De lunas, alas y vuelos

maxi olariaga MAXIMALIA

BARBANZA

MATALOBOS

20 nov 2016 . Actualizado a las 05:00 h.

No tengo por cierto que este despertar, este rutilante bostezo de la luna que siembra grano de plata en los campos de labor de la mar y de la tierra en los ojos de los búhos y en las astas de los ciervos, sea un presagio. Ni siquiera podría decir que si lo fuere, habría de anunciar mal o buen agüero. Desde hace un mes los medios de comunicación, después de hacernos saber de los desastres, las hambrunas, las guerras, las pestes y los terremotos que asolan la tierra, vienen advirtiendo del advenimiento majestuoso de la madre luna. Nos comunicaron a través de la lengua divina de los científicos que su luz iluminaría el planeta para, tal vez, bendecirnos en un último intento de salvación. Yo no me atreví hasta la madrugada del pasado martes a mirarla a los ojos frente a frente. Sostuve su mirada. Así noté que en mi interior la vida libraba una cruenta batalla contra sí misma.

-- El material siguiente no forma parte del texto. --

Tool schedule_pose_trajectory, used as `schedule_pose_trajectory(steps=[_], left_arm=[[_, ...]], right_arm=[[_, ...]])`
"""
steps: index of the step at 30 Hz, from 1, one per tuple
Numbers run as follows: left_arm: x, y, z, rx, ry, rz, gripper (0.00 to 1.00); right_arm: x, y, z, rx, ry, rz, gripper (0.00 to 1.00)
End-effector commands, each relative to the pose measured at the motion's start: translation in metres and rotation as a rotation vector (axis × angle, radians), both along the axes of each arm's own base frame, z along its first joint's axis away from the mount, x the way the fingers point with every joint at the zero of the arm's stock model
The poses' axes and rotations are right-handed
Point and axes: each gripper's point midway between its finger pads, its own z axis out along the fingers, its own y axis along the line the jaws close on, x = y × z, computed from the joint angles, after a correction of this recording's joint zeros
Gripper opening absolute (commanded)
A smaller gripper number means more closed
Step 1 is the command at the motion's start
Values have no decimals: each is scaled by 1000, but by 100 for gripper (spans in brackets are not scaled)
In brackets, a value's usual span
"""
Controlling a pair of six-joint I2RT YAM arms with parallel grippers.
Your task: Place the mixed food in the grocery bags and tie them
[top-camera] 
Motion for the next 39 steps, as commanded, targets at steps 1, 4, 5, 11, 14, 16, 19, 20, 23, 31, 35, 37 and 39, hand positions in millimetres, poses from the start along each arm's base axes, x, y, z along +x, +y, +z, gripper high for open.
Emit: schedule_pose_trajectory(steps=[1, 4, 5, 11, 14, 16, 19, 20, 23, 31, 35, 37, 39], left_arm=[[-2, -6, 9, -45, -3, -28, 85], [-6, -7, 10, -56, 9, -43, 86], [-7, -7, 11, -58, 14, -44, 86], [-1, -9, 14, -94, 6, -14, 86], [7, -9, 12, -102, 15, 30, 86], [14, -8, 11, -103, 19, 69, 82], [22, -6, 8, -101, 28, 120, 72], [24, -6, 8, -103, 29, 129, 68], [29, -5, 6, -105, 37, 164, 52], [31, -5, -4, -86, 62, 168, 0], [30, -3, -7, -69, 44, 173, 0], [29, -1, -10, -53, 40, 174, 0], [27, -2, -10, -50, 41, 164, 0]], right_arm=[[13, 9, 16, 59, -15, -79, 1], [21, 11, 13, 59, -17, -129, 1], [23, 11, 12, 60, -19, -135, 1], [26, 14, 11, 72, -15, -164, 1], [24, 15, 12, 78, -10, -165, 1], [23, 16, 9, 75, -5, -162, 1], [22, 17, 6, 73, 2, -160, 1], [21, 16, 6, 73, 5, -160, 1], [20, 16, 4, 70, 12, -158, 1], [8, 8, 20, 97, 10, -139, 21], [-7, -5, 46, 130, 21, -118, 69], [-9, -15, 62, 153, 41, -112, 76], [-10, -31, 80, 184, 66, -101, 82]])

Las catapultas del ejército exterior, derribaban inmisericordes los muros de mi corazón y el río salvaje que boca abajo trotaba desbocado por mis arterias, se tragaba irremisiblemente los restos de mi naufragio. Los astros, que no la astrología, siempre han influido en mis días. Nació conmigo el deseo de volar. Pero volar libre, sin alas ni enlatado en un avión. Volar como Peter Pan y no como el héroe americano Clark Kent que bajo su traje de pulcro reportero vestía sus leotardos azules e invencibles. Volar libre como las golondrinas de Bécquer o las cigüeñas que vienen de París. Así de inocente. Sin malograr el vuelo por el miedo a una caída, sino jugando con los vientos aprovechando sus corrientes, sus grutas silenciosas y sus turbulencias mágicas.

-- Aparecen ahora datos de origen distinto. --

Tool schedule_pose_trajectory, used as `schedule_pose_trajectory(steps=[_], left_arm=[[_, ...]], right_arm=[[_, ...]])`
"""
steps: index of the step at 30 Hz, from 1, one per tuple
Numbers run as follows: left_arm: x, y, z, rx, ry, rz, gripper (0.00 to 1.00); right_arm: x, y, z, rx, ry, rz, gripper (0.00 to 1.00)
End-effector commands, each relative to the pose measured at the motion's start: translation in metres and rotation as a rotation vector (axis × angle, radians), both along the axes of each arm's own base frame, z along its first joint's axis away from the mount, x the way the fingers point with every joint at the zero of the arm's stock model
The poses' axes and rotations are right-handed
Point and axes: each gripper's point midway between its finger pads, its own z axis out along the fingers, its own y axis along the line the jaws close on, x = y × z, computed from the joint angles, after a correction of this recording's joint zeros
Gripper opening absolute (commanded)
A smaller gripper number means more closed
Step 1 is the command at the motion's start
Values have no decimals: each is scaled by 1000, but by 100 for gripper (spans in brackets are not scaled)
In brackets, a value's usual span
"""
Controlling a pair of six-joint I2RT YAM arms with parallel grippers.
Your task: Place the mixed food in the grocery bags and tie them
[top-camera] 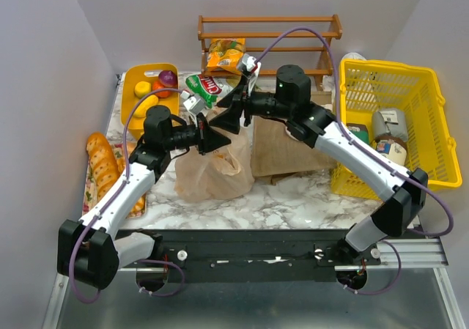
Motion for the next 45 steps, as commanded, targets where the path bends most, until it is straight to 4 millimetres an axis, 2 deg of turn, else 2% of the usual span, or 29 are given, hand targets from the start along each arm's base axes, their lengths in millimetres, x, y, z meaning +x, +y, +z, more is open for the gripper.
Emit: schedule_pose_trajectory(steps=[1, 5, 6, 9, 14, 19, 21, 25, 28, 29, 34, 36, 38, 39, 40, 42, 43, 45], left_arm=[[2, 3, -7, 27, -7, 19, 0], [1, 3, -6, 30, -25, 11, 0], [-1, 2, -5, 28, -31, 3, 0], [-5, 2, -2, 18, -57, -13, 0], [-7, 2, -2, 22, -72, -18, 0], [-9, -1, -3, 26, -81, -31, 0], [-9, -2, -3, 27, -84, -36, 0], [-10, -4, -6, 35, -77, -44, 0], [-11, -5, -7, 42, -78, -45, 0], [-11, -5, -7, 42, -81, -45, 0], [-9, -5, -7, 46, -82, -37, 0], [-8, -5, -6, 47, -86, -29, 0], [-5, -4, -5, 47, -84, -12, 0], [-4, -3, -3, 47, -85, -2, 0], [-2, -3, 0, 47, -88, 8, 20], [1, 2, 3, 68, -88, 48, 47], [2, 3, 12, 70, -114, 56, 64], [2, 10, 18, 103, -144, 97, 74]], right_arm=[[-33, -27, 64, 113, 9, 101, 87], [-8, -45, 60, 127, 127, 36, 88], [8, -49, 52, 122, 161, -5, 88], [28, -49, 27, 106, 288, -26, 87], [34, -37, 2, 101, 399, 12, 86], [42, -30, -10, 108, 434, 17, 85], [43, -27, -20, 99, 465, 32, 83], [43, -20, -26, 111, 484, 64, 77], [40, -16, -28, 110, 497, 87, 66], [40, -15, -28, 110, 498, 91, 59], [33, -13, -29, 101, 501, 118, 45], [33, -14, -32, 97, 503, 117, 27], [32, -15, -31, 99, 500, 111, 2], [31, -16, -33, 97, 504, 106, 1], [33, -16, -32, 99, 501, 96, 1], [33, -17, -31, 99, 495, 85, 1], [35, -17, -31, 99, 495, 74, 1], [36, -17, -32, 96, 494, 64, 1]])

Mirando a la madre luna la madrugada del pasado martes, resucitó en mí ese deseo de volar que dormía abandonado en un rincón del desvencijado armario de mi breve historia. Por un momento me creí capaz de levitar, dejar atrás la jaula de mi galería y sobrevolar la agonía de la mar de Noia. Remontar los pinares del monte San Lois y dejando atrás las playas de Porto do Son, planear como un gavilán sobre los miradores de A Curota siguiendo a Mamá Luna camino de Cuba y Nueva York. Bailar un vals pianísimo sobre los tejados de Rianxo, Ribeira y A Pobra do Caramiñal y, retomando las brisas de Sálvora, precipitarme en vuelo rasante sobre Praia Xardín mareando las veletas de Boiro. Retomar en la brújula del viento el rumbo norte y juguetear entre los pezones de Monte Louro como un novio virgen en noche de bodas. Volver a casa a la del alba haciendo remolinos en la arena blanquísima de la playa de Carnota y, después de refrescarme en la cascada del Ézaro, abanicarme entre las velas y las redes de los malecones de Muros.

Un último esfuerzo para superar As Paxareiras y descender asustando a las palomas hasta las praderías de Mazaricos. Una parada en el campanario de San Adrián en Esfarrapa y una limpieza de cutis en las barbas de San Campio. Después, jugar al escondite con las garzas en Pontenafonso y dejando atrás la algarabía de los estorninos en Outes, volver a mi casa atravesando los cristales de la galería sentado sobre un rayo de esa Madre Luna que nunca volveré a ver según me informan los que creen que es imposible echarse a volar y volver para contarlo.